Jonathan discovered and is now developing a ground-breaking therapy for the treatment of Parkinson’s disease.
The approach is contrary to established standards of care – which provide little impact for patients – making the development process even more challenging. Nonetheless, Dr. Sackner-Bernstein’s successes as a contrarian prove particularly valuable for such a project.
Sackner-Bernstein’s expertise spans across medical product types (devices, drugs and biologics) as well as therapeutic areas, honed by his experiences and leadership in academics, at the FDA and in working for DARPA. These experiences include leadership roles in strategic, operational, clinical and regulatory aspects of clinical trial and development programs.
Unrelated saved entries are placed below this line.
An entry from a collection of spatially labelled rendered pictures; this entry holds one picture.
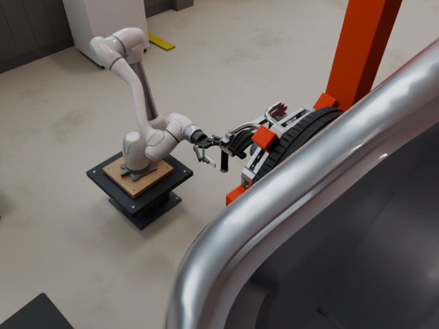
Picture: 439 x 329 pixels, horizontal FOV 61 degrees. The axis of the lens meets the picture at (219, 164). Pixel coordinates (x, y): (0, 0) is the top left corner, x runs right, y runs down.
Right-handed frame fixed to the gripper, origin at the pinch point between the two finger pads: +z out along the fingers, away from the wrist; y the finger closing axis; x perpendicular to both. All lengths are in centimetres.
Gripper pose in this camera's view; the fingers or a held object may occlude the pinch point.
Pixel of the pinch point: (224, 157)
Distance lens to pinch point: 178.8
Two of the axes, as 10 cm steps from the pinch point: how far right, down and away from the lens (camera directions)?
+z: 6.8, 5.3, -5.1
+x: 0.1, -7.1, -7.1
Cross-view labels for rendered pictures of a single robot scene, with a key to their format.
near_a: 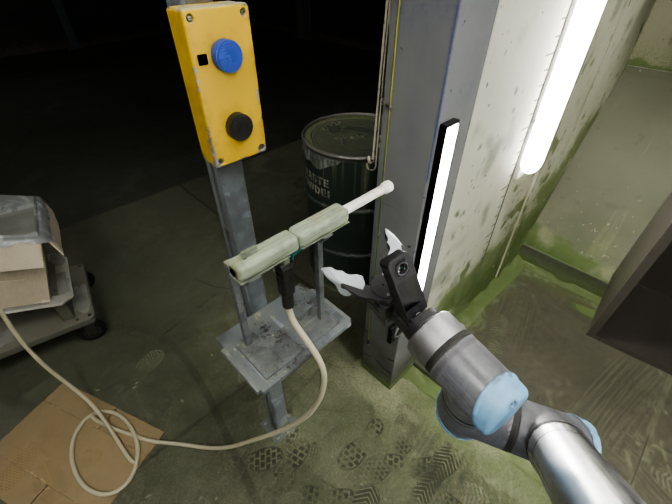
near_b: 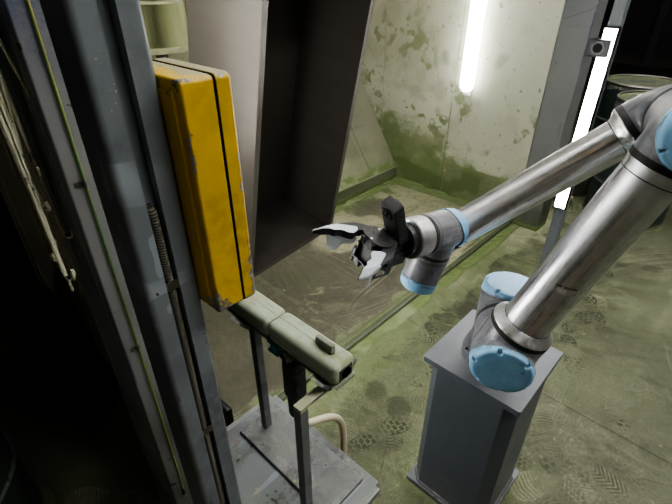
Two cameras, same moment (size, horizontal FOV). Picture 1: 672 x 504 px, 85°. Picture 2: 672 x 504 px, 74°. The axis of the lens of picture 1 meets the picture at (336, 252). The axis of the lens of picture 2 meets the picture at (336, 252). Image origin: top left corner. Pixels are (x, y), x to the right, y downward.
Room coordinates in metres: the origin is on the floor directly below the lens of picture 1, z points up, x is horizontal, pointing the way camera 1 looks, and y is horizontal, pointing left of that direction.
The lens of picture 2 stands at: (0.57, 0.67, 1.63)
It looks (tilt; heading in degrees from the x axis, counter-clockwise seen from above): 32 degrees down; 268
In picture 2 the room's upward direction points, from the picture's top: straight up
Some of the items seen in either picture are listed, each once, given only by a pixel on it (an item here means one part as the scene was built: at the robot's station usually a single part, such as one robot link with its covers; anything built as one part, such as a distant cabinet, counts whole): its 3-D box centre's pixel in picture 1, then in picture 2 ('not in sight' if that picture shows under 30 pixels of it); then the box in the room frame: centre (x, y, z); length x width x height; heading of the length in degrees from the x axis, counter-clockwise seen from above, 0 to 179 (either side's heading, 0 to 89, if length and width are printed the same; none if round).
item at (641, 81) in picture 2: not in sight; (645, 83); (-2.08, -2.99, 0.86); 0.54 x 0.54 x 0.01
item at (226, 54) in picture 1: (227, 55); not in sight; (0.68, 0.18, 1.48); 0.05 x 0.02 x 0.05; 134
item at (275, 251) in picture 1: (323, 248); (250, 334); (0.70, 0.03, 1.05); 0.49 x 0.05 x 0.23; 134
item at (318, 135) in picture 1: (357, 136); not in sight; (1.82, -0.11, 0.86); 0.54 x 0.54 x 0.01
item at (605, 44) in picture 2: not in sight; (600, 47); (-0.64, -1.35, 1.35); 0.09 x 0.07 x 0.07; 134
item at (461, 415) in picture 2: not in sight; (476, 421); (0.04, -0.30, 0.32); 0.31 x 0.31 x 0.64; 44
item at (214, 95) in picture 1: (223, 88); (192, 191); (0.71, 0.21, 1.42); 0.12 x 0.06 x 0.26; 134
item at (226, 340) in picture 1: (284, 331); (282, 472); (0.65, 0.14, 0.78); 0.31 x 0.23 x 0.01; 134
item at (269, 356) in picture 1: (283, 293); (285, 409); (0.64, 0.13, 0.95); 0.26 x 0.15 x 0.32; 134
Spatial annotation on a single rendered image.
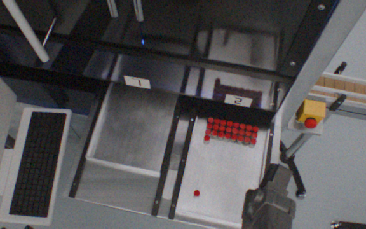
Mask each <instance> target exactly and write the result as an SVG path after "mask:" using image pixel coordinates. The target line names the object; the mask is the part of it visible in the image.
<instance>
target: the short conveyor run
mask: <svg viewBox="0 0 366 229"><path fill-rule="evenodd" d="M346 66H347V63H346V62H342V63H341V65H340V66H338V67H337V69H336V70H335V71H334V72H333V73H328V72H323V73H322V75H321V76H320V77H319V80H318V81H317V82H316V84H315V85H314V87H313V88H312V89H311V91H310V92H309V94H308V95H314V96H319V97H325V98H326V102H325V113H332V114H335V115H342V116H346V117H349V118H356V119H360V120H366V80H365V79H360V78H353V77H349V76H342V72H343V71H344V69H345V67H346Z"/></svg>
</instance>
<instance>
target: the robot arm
mask: <svg viewBox="0 0 366 229"><path fill-rule="evenodd" d="M292 174H293V171H292V170H290V169H288V168H286V167H284V166H282V165H280V164H275V163H270V164H269V166H268V168H267V171H266V173H265V175H264V177H263V179H262V180H261V183H260V185H259V187H260V188H261V189H260V188H256V189H248V190H247V192H246V193H245V200H244V203H243V210H242V213H241V218H242V224H241V229H292V220H293V219H294V218H295V213H296V201H295V200H292V199H291V198H289V197H287V195H288V191H287V186H288V184H289V181H290V178H291V177H292Z"/></svg>
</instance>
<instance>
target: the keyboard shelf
mask: <svg viewBox="0 0 366 229"><path fill-rule="evenodd" d="M33 111H40V112H52V113H67V117H66V121H65V127H64V133H63V136H62V143H61V147H60V153H59V156H58V162H57V169H56V173H55V178H54V182H53V188H52V192H51V197H50V198H51V201H50V207H49V211H48V216H47V218H40V217H28V216H18V215H9V212H10V207H11V205H10V204H11V199H12V196H13V192H14V189H15V184H16V181H17V176H18V175H17V173H18V168H19V165H20V160H21V157H22V152H23V149H24V144H25V139H26V136H27V131H28V128H29V123H30V120H31V115H32V112H33ZM71 117H72V111H71V110H70V109H51V108H24V111H23V114H22V119H21V122H20V126H19V130H18V134H17V139H16V142H15V147H14V149H4V150H3V154H2V157H1V161H0V197H2V199H1V201H2V202H1V206H0V222H7V223H21V224H29V225H45V226H50V225H51V224H52V220H53V213H54V210H55V204H56V200H57V193H58V184H59V181H60V174H61V170H62V164H63V160H64V154H65V147H66V144H67V137H68V133H69V127H70V123H71Z"/></svg>
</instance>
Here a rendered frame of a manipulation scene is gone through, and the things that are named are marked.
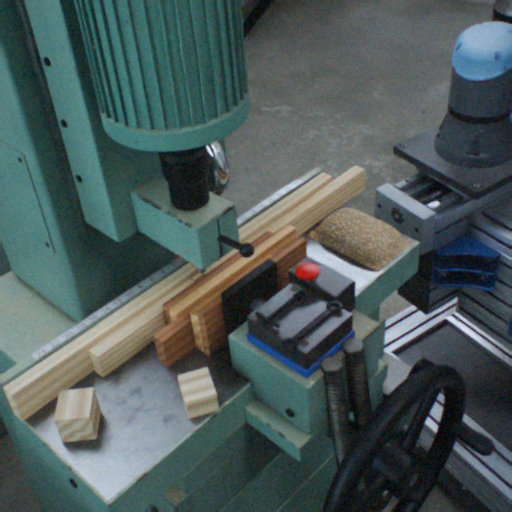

Highlights of Jonathan’s contrarian positions include: identifying the means to successfully introduce carvedilol therapy in severe heart failure, unmasking the safety signal in nesiritide clinical trials that led to definitive study showing the drug to be ineffective and recognizing issues that deemed a hypertensive device as not being commercially viable prior to a $35MM+ investment.
As Associate Center Director for Technology and Innovation in the FDA’s Center for Devices and Radiological Health, Jonathan implemented safety and innovation programs, launched the FDA’s Entrepreneurs-in-Residence program and led the expansion of the relationship between the FDA and DARPA – largely focused on the Medical Counter-Measures program. Subsequently as consultant to DARPA, Jonathan’s responsibilities ranged from regulation to commercial transition of programs/projects during the launch of the Biological Technologies Office, with a primary focus on neuroscience and big data programs.
Jonathan’s academic experience ranges from First-in-Human to international trials, as a clinical investigator and trial leader, including studies of drugs, biologics and devices, as well as extending to health care policy. Sackner-Bernstein held academic appointments in cardiology at Columbia University following training at Mount Sinai Medical Center. He earned his undergraduate degree in electrical engineering at the University of Pennsylvania.